Long, long time ago ... a long time ago, I was sandy ... I poured my first love ... I can not think straight ... I'm not ready, this will be how much confusion ... hardly the merciful moment ... incredible slow kiss and love letter .. praise and smiling ... we are so young ... I can not imagine anything so beautiful could eventually .... .. but it does ... he gave me left ...... he went, he did not come back ... talking about head over heels .... I almost can not get rid of bed .... .. I can not bare to eat ... everything hurt my feelings, and even food. ... Only thing I can tray occasionally tablespoons plain yogurt (want to break up at the scene of the first sexual intercourse city film) ...... I do not see fall into a restless sleep watching TV .... .. woke up and realized that once again, he left me ...... and it hurt like the moment he left ... Looking for something, I would go to the house, only to see it laughing at me on the sofa and feel ...
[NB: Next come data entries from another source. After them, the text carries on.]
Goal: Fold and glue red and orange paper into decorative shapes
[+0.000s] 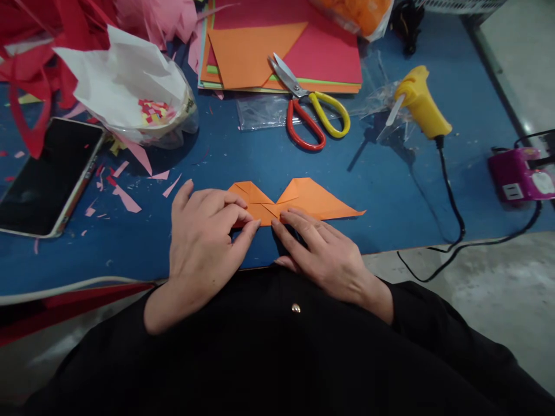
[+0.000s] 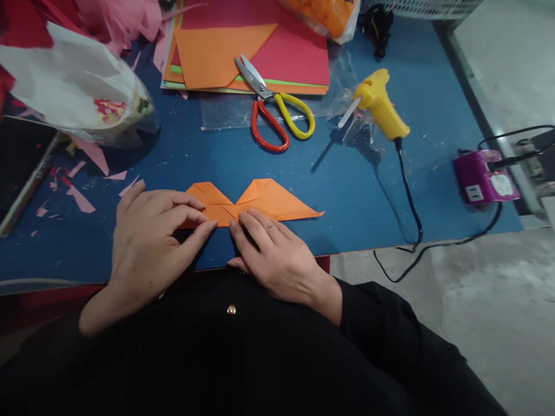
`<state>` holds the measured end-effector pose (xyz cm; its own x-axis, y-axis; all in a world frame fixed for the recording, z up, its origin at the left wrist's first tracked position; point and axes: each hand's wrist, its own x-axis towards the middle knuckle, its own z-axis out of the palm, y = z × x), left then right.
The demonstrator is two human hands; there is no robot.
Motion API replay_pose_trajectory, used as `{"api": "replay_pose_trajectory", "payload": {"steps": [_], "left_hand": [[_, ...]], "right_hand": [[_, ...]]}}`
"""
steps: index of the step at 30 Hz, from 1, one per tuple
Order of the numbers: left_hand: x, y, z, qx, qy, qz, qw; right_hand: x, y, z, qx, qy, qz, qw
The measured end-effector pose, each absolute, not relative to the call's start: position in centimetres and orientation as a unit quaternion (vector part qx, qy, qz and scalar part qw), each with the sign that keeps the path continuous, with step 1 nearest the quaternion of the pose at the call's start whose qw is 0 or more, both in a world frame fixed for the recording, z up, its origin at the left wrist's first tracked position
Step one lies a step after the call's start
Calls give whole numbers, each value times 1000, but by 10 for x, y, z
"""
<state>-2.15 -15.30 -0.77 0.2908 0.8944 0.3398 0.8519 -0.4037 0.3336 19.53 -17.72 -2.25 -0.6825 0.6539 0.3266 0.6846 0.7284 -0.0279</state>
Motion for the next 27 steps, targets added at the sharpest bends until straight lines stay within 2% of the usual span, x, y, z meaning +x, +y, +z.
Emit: {"api": "replay_pose_trajectory", "payload": {"steps": [7, 27], "left_hand": [[-23, -152, -8, 805, 539, 246, 40], [-26, -154, -5, 787, 566, 239, 55]], "right_hand": [[191, -176, -21, -364, -915, -79, 153], [183, -167, -18, -314, -941, -24, 120]]}}
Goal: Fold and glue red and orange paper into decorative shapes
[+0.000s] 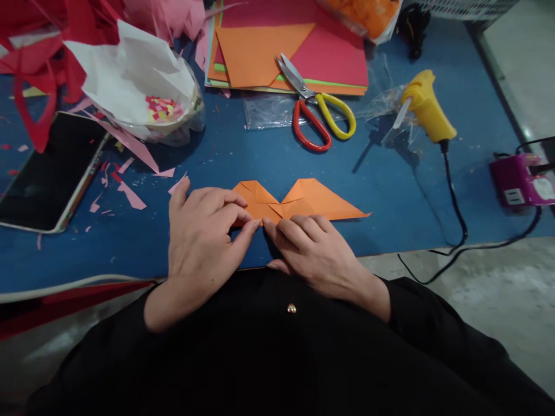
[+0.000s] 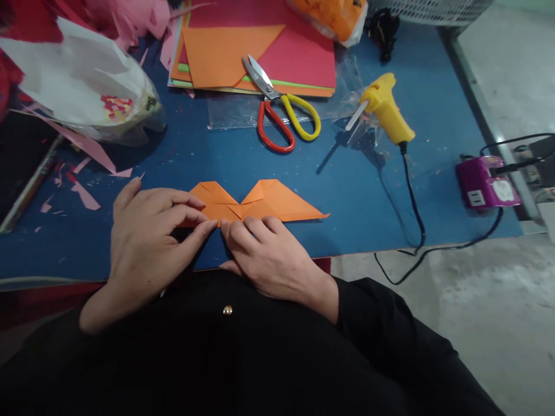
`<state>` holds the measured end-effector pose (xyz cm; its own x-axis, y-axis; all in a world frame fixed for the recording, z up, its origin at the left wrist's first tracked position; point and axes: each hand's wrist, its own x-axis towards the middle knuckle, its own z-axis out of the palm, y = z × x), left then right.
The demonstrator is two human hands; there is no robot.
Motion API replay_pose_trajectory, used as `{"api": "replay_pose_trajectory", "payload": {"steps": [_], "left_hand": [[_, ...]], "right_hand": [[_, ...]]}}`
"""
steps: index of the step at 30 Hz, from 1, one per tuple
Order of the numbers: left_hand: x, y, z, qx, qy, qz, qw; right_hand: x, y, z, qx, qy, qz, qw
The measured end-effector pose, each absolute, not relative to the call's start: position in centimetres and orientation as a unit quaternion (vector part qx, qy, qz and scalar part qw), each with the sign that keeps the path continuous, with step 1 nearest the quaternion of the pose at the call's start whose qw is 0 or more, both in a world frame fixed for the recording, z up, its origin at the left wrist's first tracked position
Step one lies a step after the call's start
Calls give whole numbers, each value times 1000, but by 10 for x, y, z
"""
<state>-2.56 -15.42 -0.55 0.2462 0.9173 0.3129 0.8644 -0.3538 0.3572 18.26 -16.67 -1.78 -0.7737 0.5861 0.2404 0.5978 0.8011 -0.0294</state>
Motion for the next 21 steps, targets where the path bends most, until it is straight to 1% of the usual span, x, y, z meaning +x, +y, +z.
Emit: {"api": "replay_pose_trajectory", "payload": {"steps": [8, 21], "left_hand": [[-41, -155, -7, 798, 555, 232, 36], [-49, -153, -7, 794, 565, 218, 53]], "right_hand": [[181, -168, -18, -318, -941, -42, 111], [176, -170, -17, -314, -943, -62, 96]]}}
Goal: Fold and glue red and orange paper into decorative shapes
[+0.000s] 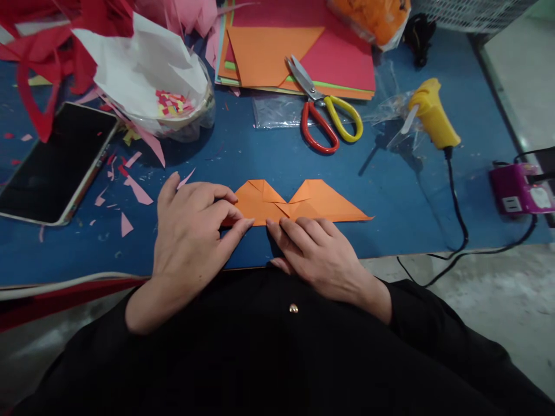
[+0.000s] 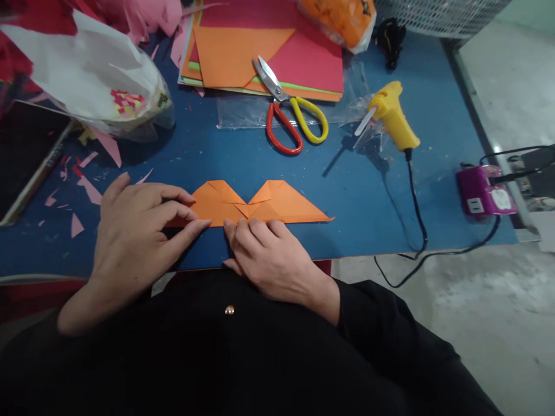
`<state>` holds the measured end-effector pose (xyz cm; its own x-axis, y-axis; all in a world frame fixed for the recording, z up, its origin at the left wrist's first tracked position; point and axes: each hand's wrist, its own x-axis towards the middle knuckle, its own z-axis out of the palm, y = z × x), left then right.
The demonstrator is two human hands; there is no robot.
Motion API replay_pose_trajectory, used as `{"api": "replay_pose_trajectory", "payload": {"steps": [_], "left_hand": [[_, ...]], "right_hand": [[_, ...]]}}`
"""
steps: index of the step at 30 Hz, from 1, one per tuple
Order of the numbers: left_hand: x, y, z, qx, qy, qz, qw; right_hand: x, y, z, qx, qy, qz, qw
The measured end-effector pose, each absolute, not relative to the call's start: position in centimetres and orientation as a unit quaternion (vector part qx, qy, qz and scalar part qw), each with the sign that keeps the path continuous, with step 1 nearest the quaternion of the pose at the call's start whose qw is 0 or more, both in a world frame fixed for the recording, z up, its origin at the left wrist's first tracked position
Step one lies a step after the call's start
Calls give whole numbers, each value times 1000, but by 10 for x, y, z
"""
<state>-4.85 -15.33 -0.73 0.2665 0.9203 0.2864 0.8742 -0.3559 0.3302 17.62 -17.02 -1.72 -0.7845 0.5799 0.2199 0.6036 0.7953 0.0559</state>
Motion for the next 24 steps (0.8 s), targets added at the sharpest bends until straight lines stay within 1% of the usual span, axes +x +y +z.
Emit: {"api": "replay_pose_trajectory", "payload": {"steps": [14, 24], "left_hand": [[-52, -154, -10, 792, 565, 224, 54], [-73, -157, -10, 803, 555, 217, 23]], "right_hand": [[162, -167, -15, -297, -949, -45, 95], [159, -166, -14, -287, -951, -76, 90]]}}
When I muster the energy, I will get my car and drive nowhere to go, trying to get rid of the pain within my heart in some way, but without success ... so time is magical .... .. After a child, I let go and I do not know why ... I cured it hurts less every day ... I fell in love with ... my life is rich and full. ... I'm lucky ... happy, I can never imagine .... even instant, I remember my heart and imprinted forever changed my ... I still can not believe he left me with a burning pain, but he has done ...... heartache forever will not disappear, and woven into the texture of my memories ... I think I love better, because it ... I cherish the relationship and I often thoughtful and highly appreciated ...
I still do not know why my first love left me ... but I'm glad he did ... head over heels for your soul, whatever the outcome, it is OK, there is a change point of view ... Mr.. Falling out of love, you know who you are ... I hope you and thank you for your love me leave me, my life is so much experience.